I'm very interested in seeing that proof.


> The concentrations of reactants and products in an equilibrium mixture are determined by the analytical concentrations of the reagents (A and B or C and D) and the equilibrium constant, K. The magnitude of the equilibrium constant depends on the Gibbs free energy change for the reaction.[2] So, when the free energy change is large (more than about 30 kJ mol−1), then the equilibrium constant is large (log K > 3) and the concentrations of the reactants at equilibrium are very small. Such a reaction is sometimes considered to be an irreversible reaction, although in reality small amounts of the reactants are still expected to be present in the reacting system. A truly irreversible chemical reaction is usually achieved when one of the products exits the reacting system, for example, as does carbon dioxide (volatile) in the reaction

https://en.wikipedia.org/wiki/Reversible_reaction

Assuming you do not outright lose some reactants from the system, the reverse reaction is still occurring. However, because the reaction constant is so small, the resulting product is highly probable to essentially immediately undergo the forward reaction. However, it will still be present in some equilibrium - just an incredibly low one, in the ratio of the reaction rate coefficients. You'll have 10^14 times as much of the forward reaction, or whatever.

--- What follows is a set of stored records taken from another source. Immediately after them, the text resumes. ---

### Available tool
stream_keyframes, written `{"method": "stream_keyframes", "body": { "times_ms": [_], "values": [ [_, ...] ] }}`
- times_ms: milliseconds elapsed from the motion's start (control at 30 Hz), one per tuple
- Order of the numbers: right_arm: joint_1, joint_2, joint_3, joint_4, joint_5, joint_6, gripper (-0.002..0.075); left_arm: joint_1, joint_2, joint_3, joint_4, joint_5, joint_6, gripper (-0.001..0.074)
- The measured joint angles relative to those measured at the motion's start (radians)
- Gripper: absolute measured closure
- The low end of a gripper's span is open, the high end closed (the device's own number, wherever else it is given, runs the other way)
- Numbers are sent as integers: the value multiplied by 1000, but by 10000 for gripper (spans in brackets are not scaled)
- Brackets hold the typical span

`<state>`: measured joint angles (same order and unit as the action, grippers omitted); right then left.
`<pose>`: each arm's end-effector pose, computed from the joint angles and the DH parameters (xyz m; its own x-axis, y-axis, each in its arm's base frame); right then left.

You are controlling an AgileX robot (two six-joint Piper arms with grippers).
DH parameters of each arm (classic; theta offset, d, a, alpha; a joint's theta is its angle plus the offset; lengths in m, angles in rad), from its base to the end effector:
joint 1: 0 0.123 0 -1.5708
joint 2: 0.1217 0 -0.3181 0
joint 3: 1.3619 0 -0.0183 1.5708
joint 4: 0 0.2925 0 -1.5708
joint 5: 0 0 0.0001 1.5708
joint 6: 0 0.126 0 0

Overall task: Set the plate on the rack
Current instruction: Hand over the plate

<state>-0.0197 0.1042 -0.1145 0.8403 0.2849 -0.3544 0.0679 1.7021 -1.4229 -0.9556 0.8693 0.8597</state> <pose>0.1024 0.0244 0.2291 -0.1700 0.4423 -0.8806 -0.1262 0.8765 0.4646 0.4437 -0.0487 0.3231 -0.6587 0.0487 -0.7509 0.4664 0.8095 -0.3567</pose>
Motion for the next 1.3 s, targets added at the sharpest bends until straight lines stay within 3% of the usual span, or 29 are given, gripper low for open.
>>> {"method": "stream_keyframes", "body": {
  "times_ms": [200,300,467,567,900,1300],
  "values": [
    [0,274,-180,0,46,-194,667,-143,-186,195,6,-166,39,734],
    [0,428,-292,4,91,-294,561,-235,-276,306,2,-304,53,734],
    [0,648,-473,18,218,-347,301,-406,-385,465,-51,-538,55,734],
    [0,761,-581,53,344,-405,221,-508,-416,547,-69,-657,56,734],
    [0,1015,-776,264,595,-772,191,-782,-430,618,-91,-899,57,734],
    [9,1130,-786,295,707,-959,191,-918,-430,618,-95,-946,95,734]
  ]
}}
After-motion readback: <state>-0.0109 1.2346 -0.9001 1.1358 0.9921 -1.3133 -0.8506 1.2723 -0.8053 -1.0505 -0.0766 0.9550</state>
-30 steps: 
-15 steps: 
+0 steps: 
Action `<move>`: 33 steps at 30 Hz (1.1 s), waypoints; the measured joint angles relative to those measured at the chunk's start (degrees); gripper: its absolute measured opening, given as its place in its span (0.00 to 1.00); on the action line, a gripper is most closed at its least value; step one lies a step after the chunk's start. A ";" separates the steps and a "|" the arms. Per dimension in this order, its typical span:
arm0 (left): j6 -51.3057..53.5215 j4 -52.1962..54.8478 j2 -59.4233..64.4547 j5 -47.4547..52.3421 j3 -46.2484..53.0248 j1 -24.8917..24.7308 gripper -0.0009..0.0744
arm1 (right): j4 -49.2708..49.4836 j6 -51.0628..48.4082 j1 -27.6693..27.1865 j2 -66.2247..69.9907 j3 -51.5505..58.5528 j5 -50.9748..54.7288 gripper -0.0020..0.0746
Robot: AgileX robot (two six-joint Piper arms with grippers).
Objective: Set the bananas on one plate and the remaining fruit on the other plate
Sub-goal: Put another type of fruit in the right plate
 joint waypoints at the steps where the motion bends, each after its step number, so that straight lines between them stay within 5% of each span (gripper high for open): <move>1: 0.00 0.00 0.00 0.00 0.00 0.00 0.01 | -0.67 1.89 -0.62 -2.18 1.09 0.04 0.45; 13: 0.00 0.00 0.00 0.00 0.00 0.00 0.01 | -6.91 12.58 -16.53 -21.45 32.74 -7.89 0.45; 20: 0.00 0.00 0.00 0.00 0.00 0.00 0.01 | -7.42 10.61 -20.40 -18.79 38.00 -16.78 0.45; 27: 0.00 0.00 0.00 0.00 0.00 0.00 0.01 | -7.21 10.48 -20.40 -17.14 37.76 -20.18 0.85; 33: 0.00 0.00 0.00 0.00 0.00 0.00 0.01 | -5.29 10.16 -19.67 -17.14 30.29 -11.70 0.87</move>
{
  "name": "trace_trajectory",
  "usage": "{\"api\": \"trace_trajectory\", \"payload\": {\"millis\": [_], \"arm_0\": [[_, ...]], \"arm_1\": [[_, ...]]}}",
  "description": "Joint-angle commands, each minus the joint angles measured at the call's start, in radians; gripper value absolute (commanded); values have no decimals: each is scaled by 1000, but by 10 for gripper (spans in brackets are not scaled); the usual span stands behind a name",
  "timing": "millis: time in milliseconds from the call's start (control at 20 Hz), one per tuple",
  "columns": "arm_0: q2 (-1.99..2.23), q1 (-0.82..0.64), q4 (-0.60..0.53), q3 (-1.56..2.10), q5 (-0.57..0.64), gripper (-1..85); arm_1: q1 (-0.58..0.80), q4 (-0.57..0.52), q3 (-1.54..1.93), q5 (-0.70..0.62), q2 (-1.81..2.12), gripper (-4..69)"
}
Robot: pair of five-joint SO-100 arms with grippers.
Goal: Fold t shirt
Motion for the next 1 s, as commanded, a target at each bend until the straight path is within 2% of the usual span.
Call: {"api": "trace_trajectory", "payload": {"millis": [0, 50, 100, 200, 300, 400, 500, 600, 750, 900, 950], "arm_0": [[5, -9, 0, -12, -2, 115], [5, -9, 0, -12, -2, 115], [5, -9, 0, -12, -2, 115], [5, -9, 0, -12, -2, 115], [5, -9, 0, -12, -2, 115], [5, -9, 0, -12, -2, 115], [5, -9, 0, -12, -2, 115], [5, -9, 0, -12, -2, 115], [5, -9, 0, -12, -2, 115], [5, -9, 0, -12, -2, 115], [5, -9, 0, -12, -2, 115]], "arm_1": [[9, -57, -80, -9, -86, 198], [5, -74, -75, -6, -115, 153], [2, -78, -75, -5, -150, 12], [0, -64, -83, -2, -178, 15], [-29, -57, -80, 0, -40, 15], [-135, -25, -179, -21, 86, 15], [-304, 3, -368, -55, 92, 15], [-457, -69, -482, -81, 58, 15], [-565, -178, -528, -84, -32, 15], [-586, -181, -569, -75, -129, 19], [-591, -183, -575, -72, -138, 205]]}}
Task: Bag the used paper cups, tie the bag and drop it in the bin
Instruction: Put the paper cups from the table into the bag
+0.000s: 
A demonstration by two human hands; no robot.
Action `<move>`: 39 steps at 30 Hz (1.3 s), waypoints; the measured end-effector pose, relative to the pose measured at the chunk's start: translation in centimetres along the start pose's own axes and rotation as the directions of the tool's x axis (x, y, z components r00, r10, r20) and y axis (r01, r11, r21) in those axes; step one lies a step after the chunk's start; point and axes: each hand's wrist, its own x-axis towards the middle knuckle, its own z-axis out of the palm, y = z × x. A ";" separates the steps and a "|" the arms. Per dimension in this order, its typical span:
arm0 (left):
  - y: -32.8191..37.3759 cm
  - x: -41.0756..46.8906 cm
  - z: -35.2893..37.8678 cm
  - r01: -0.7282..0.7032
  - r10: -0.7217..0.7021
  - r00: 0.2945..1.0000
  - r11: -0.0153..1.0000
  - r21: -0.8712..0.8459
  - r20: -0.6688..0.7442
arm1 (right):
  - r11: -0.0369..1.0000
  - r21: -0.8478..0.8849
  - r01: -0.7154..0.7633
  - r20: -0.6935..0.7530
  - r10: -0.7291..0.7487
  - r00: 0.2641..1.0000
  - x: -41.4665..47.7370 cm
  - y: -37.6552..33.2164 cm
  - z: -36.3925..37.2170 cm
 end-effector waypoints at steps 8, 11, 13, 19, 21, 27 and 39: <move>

Chemical reactions, ignoring those with nuclear interactions, are only bound by the law of conservation of energy and the decrease of entropy. A chemist looks at them in the macro scale, in which macroscopic properties like temperature and pressure are set, and thus each molecule's energy isn't a fixed value (instead being taken off a set, according to Maxwell's probability distribution). This, and the probabilistic nature of the law of entropy, leads to all allowed reactions happening somewhere at the micro scale, even if extremely rarely.

If you look at the micro scale, though, and instead of having a soup of molecules you deal with single molecules, whether a reaction is possible or not isn't a probabilistic thing anymore. The energies your molecules have are actual numbers, and if they don't add up, you won't have a reaction.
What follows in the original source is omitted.